WORK ORDER ▸
Report every line of the records that contains the word "gripper".

======== INPUT

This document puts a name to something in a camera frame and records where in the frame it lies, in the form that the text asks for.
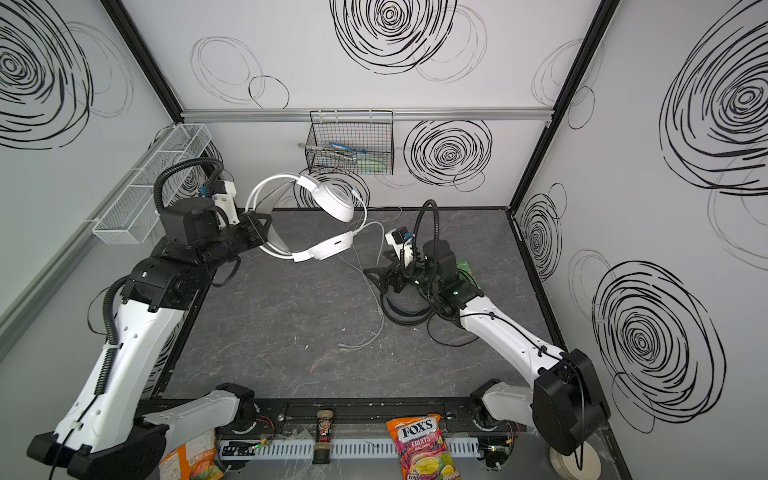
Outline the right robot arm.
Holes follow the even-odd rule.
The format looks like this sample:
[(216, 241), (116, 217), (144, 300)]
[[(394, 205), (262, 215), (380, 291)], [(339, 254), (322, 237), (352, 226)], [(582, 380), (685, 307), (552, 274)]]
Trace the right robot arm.
[(525, 384), (490, 380), (476, 390), (471, 405), (477, 426), (532, 427), (574, 470), (594, 472), (588, 439), (611, 412), (593, 362), (578, 349), (543, 340), (497, 307), (441, 238), (435, 201), (426, 201), (417, 217), (427, 213), (433, 235), (424, 245), (417, 244), (417, 226), (384, 229), (381, 245), (389, 264), (363, 272), (379, 292), (383, 316), (399, 326), (425, 328), (439, 318), (490, 346)]

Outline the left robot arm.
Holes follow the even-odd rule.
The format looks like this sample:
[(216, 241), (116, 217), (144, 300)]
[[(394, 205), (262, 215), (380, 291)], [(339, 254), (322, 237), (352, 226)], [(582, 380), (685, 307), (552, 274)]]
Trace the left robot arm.
[(258, 421), (254, 392), (233, 383), (169, 410), (136, 413), (165, 342), (215, 286), (217, 270), (266, 240), (269, 216), (248, 213), (233, 225), (215, 204), (223, 170), (222, 161), (199, 157), (157, 176), (153, 201), (166, 235), (106, 289), (99, 358), (56, 428), (31, 440), (29, 458), (76, 479), (145, 479), (195, 437), (219, 427), (249, 431)]

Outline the white headphones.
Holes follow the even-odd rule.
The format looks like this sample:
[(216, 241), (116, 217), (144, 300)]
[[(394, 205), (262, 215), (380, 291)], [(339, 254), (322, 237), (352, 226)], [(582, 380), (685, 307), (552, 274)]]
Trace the white headphones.
[(247, 213), (267, 214), (270, 200), (268, 186), (292, 185), (310, 196), (313, 210), (278, 211), (279, 220), (290, 223), (287, 236), (274, 227), (260, 247), (263, 253), (280, 260), (301, 263), (323, 261), (351, 249), (357, 235), (368, 225), (369, 209), (355, 188), (348, 191), (329, 180), (310, 174), (278, 173), (260, 181), (245, 202)]

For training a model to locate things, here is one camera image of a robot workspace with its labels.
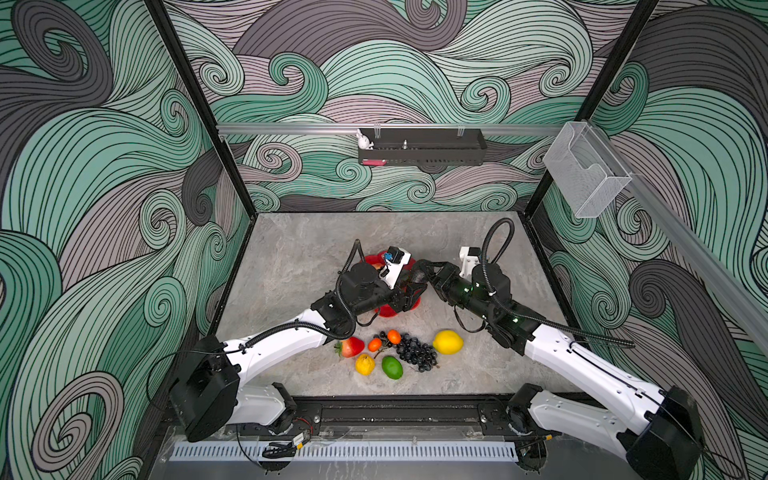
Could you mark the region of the red flower-shaped fruit bowl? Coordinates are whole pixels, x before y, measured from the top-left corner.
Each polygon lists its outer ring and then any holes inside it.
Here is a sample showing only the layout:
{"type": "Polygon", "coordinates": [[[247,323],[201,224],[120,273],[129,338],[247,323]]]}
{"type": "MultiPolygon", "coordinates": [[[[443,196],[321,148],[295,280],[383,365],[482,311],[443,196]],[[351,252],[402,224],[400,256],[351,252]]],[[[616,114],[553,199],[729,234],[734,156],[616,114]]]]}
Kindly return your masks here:
{"type": "MultiPolygon", "coordinates": [[[[383,254],[381,251],[377,255],[365,257],[365,261],[372,265],[378,272],[384,266],[383,254]]],[[[403,272],[400,274],[398,282],[393,290],[386,292],[384,300],[377,303],[375,312],[378,316],[390,318],[399,313],[413,310],[419,306],[420,297],[426,291],[425,283],[415,282],[412,278],[412,268],[415,261],[411,258],[403,272]]]]}

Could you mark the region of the red fake mango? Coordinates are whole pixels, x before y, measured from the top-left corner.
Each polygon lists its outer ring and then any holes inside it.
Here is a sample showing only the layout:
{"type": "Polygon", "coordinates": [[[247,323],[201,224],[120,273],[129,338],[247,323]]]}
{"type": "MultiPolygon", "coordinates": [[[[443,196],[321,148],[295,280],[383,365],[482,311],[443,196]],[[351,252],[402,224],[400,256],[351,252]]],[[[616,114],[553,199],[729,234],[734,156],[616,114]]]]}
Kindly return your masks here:
{"type": "Polygon", "coordinates": [[[338,341],[334,347],[336,353],[342,358],[353,358],[362,353],[366,348],[366,343],[357,338],[350,337],[338,341]]]}

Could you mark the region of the large yellow fake lemon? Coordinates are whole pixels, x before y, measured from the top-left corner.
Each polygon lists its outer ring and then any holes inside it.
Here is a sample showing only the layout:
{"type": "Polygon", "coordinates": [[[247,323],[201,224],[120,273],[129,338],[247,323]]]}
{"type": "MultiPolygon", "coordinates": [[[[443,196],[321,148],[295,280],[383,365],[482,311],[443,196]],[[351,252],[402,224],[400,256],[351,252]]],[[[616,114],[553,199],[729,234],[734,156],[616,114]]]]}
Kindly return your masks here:
{"type": "Polygon", "coordinates": [[[441,355],[454,355],[462,350],[464,340],[453,330],[441,330],[435,335],[432,347],[441,355]]]}

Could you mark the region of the green fake lime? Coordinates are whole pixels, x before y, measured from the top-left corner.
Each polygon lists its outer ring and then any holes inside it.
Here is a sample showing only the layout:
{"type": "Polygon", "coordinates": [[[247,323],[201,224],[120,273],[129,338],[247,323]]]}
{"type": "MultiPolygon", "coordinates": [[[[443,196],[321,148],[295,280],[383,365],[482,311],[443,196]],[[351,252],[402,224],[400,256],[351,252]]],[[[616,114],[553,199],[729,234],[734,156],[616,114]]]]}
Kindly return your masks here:
{"type": "Polygon", "coordinates": [[[389,379],[399,380],[403,376],[403,366],[395,357],[386,356],[381,362],[381,368],[389,379]]]}

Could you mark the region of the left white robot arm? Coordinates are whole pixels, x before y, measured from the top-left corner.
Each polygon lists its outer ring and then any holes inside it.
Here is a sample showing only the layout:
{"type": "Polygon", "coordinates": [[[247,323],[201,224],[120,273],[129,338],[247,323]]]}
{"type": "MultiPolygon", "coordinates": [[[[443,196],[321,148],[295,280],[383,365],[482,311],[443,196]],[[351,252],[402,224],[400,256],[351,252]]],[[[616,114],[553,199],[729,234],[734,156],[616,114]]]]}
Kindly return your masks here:
{"type": "Polygon", "coordinates": [[[281,384],[258,385],[256,378],[306,350],[352,337],[360,314],[384,305],[411,309],[426,286],[415,268],[377,270],[362,262],[291,320],[241,339],[203,338],[186,351],[170,385],[170,403],[186,439],[205,440],[232,424],[286,430],[295,411],[292,398],[281,384]]]}

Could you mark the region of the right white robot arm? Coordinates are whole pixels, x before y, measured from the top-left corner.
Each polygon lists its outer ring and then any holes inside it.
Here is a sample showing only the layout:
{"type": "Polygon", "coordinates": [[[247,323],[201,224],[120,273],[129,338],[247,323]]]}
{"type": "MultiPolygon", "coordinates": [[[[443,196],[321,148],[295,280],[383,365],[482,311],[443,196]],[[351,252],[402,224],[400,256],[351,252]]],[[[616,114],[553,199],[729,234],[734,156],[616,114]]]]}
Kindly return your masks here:
{"type": "Polygon", "coordinates": [[[609,451],[643,479],[687,479],[694,472],[702,457],[703,426],[688,392],[644,381],[580,345],[563,325],[513,300],[507,277],[495,265],[477,265],[462,276],[452,263],[421,260],[413,279],[484,320],[499,345],[557,372],[598,403],[586,405],[535,387],[522,407],[537,427],[609,451]]]}

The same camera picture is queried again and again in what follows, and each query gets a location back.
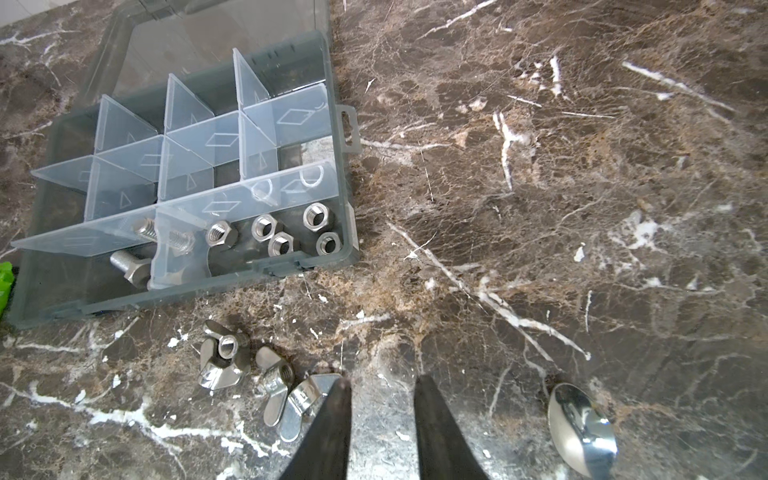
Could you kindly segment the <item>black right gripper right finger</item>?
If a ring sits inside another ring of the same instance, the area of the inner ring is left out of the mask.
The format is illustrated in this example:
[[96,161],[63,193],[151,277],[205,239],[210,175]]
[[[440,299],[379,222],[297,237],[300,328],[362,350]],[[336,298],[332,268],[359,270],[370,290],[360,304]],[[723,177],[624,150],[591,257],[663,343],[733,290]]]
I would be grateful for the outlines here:
[[414,412],[421,479],[488,478],[429,375],[416,380]]

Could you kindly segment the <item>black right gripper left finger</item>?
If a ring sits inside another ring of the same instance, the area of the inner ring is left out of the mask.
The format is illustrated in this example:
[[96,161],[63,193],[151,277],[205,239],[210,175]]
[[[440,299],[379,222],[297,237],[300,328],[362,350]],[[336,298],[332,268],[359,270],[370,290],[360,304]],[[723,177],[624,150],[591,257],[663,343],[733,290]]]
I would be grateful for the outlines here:
[[350,381],[335,380],[281,479],[346,479],[352,420]]

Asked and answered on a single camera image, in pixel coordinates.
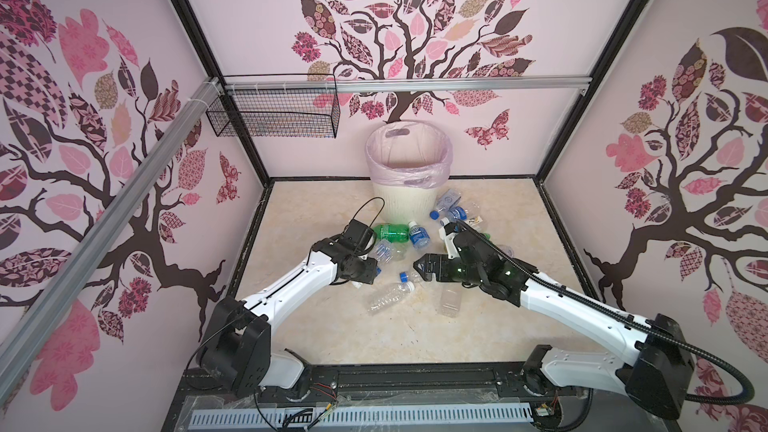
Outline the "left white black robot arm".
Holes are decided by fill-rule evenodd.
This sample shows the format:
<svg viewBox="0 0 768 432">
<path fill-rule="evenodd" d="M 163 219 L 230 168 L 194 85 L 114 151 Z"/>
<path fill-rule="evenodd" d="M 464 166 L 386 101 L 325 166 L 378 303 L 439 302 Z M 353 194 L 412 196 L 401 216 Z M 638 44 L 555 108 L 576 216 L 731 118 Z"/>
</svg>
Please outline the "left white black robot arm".
<svg viewBox="0 0 768 432">
<path fill-rule="evenodd" d="M 307 388 L 301 383 L 309 365 L 291 352 L 273 347 L 282 323 L 315 293 L 337 281 L 371 284 L 377 261 L 368 256 L 375 240 L 361 244 L 339 235 L 322 239 L 307 257 L 272 285 L 214 308 L 193 361 L 216 385 L 242 398 L 259 387 Z"/>
</svg>

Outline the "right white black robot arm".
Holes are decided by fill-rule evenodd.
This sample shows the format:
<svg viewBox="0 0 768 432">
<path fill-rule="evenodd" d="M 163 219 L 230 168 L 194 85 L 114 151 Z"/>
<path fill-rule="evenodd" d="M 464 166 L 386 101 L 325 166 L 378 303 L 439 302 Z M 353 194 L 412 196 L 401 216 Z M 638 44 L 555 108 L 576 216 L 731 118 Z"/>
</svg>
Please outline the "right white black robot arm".
<svg viewBox="0 0 768 432">
<path fill-rule="evenodd" d="M 487 295 L 550 317 L 603 347 L 574 352 L 539 345 L 523 367 L 533 395 L 581 387 L 628 397 L 644 411 L 679 419 L 695 364 L 679 325 L 623 313 L 513 258 L 476 232 L 450 226 L 443 254 L 427 253 L 413 268 L 426 282 L 475 286 Z"/>
</svg>

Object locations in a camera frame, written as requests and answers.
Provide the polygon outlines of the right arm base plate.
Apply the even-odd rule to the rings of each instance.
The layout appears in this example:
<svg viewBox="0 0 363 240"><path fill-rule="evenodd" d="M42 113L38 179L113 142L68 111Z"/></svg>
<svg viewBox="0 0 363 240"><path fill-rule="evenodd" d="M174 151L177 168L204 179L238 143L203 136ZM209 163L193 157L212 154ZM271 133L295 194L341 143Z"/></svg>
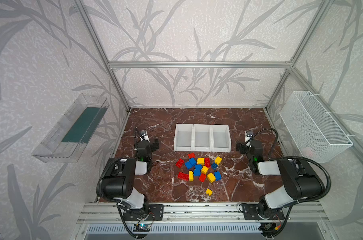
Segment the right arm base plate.
<svg viewBox="0 0 363 240"><path fill-rule="evenodd" d="M284 220L285 216L282 209L270 209L263 204L238 205L239 211L243 214L245 220Z"/></svg>

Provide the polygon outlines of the blue lego placed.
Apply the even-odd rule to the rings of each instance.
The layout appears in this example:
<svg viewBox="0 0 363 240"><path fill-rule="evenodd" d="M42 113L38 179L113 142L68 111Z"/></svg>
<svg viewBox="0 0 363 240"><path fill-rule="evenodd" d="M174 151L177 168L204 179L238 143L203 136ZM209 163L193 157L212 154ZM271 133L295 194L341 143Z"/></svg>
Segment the blue lego placed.
<svg viewBox="0 0 363 240"><path fill-rule="evenodd" d="M197 162L194 158L189 159L189 163L194 167L196 166Z"/></svg>

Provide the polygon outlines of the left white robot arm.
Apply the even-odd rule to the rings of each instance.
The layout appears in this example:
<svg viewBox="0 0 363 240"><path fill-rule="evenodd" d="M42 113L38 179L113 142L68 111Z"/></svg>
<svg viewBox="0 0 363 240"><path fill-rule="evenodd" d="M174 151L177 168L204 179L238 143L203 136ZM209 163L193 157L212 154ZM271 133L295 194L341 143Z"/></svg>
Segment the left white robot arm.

================

WORKED SOLUTION ▸
Could you kindly segment the <item>black right gripper right finger</item>?
Could you kindly segment the <item>black right gripper left finger</item>?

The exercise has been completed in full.